Actuellement élue membre du comité exécutif de la Fédération Congolaise de Football Association ( FECOFA), Solange Masumbuko Nyenyezi participe à l’encadrement et à l’orientation du championnat national de football. Sa présence au sein de cette instance témoigne de sa volonté de contribuer à la modernisation du sport congolais, particulièrement dans un secteur longtemps dominé par les hommes.
Entre 2018 et 2023, elle a également occupé les fonctions de rapporteur du caucus des députés sportifs à l’Assemblée nationale. À travers cette responsabilité, elle s’est investie dans la défense des intérêts du sport congolais au sein de l’hémicycle, plaidant notamment pour une meilleure prise en charge des athlètes, des infrastructures sportives et de la jeunesse.
Son engagement dépasse le cadre institutionnel national.

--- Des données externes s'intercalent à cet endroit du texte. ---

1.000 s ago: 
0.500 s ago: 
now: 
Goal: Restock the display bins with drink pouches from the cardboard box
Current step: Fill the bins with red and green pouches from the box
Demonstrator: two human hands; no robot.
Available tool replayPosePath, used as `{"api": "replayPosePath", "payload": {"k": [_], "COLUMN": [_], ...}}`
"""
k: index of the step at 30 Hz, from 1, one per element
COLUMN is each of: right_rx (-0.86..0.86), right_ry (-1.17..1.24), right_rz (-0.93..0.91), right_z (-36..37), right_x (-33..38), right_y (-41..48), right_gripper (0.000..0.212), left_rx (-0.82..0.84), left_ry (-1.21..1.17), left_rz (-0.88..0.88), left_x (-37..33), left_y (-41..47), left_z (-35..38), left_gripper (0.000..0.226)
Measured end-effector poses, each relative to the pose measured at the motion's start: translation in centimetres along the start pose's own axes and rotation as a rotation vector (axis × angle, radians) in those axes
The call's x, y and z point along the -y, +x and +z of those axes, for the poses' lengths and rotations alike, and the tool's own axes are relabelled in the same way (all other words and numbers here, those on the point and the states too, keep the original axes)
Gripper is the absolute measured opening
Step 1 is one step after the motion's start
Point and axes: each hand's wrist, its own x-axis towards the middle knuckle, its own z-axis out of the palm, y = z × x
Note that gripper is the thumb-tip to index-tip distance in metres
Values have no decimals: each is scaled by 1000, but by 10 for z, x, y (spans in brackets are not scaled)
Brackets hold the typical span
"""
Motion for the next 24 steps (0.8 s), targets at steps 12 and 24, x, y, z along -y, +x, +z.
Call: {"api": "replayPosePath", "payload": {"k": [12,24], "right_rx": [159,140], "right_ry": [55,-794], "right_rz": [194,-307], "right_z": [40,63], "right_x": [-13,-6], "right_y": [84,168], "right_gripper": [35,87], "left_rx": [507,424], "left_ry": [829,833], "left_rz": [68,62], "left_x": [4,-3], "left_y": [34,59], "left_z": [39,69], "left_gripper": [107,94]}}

Depuis 2019, Solange Masumbuko Nyenyezi est ambassadrice du sport et du leadership féminin au sein de l’ADEAC. Dans ce rôle, elle œuvre pour la promotion de la femme dans les milieux sportifs et encourage l’émergence d’un leadership féminin capable d’influencer positivement la gouvernance sportive en Afrique.
À travers son parcours, Solange Masumbuko Nyenyezi incarne une génération de femmes congolaises déterminées à faire du sport un véritable levier de développement, d’éducation et de cohésion sociale. Son implication continue dans les instances sportives et son plaidoyer pour la valorisation des femmes dans le sport renforcent son image d’actrice engagée pour l’avenir du football et du sport congolais en général.